The upshot is that we only know that something is the case or not the case if we have evidence for it. Ignorance can never proof facts.

Source
- McCraw, Benjamin W., “Appeal to Ignorance”, in: Arp, Robert; Steven Barbone; Michael Bruce (eds.), Bad arguments. 100 of the most important fallacies in Western philosophy. Oxford, etc.: Wiley Blackwell, 2019; pp. 106-111.

3 comments:

Paul D. Van Pelt said...

Not knowing what we don't know is not a cardinal sin. Nor should it warrant corporal punishment. There is another blog, discussing something called CNS: cosmological natural selection. To an untutored mind(mine), cosmological natural selection is neither cosmology nor physics. It is not natural in the sense of Darwin, although, granted, it could be natural in the sense of the three laws. Radiation poisoning was not natural either, until we figured out how to *harness* the power of the atom through nuclear fission...not saying uranium was harmless, but it mostly minded its' own business. Anyway,I won't recount here all of what I said there. These discussions are fun.
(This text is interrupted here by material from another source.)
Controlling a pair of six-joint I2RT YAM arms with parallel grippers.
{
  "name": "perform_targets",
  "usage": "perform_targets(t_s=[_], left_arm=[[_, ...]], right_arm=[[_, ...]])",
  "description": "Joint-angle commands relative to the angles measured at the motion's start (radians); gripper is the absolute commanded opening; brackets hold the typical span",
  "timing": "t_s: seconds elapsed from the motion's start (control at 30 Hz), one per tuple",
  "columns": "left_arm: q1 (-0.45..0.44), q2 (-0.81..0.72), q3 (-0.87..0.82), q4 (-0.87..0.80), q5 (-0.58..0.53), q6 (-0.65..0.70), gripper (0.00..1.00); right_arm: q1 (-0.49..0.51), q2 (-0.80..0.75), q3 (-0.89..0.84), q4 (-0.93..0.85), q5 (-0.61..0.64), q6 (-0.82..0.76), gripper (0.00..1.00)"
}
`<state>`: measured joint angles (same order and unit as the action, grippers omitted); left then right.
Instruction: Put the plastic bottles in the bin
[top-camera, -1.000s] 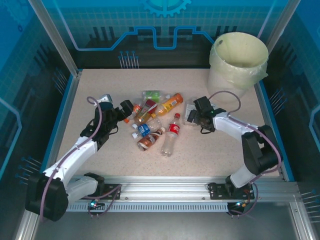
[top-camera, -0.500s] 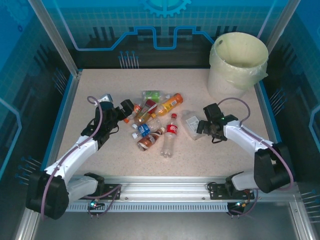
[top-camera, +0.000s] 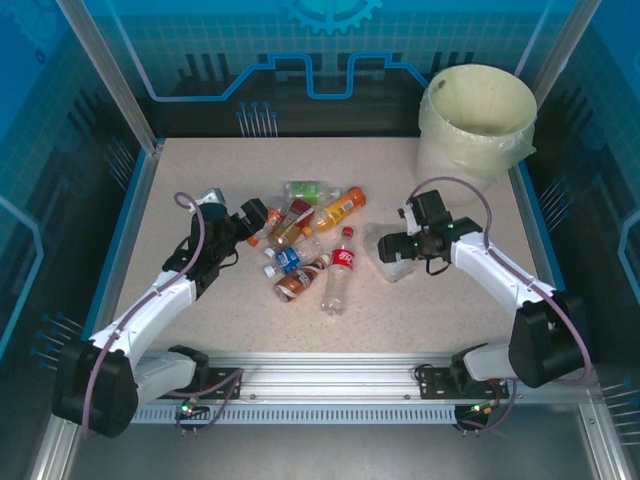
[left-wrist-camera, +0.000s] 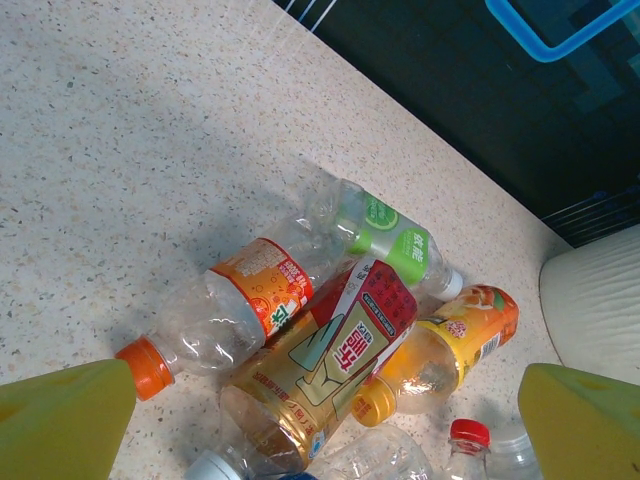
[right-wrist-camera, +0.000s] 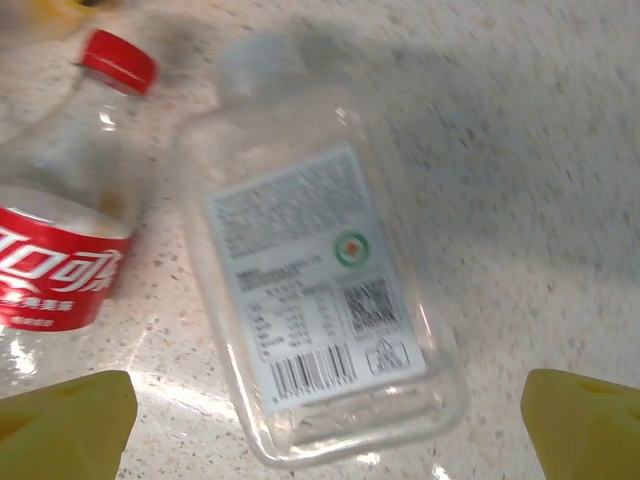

Metaphysics helps me think, if by only getting me to ask "what if?" Theories are only as good as whether or not they hold. Infinity is nowhere, and, the mobius was a toy.

HbdW said...

As I see it, you missed the point of my blog, Paul. It’s not about not knowing as such but about incorrect argumentation. The blog discusses the fallacy that from lack of knowledge (lack of evidence) you can conclude the opposite, which is a common fallacy. For instance, if you don’t know whether Pete is not a thief, you cannot conclude that he must be a thief. If you don’t know whether Pete is not a thief, all possibilities are open. But how often is it said “If Pete hasn’t done it who else should have done it?”, suggesting that Pete has done it, without further evidence. Only positive evidence can show that Pete is a thief.
Thank you for your comment, anyway.

Paul D. Van Pelt said...

And you missed the point of mine. Sorry. We were talking past one another. Happens a lot now.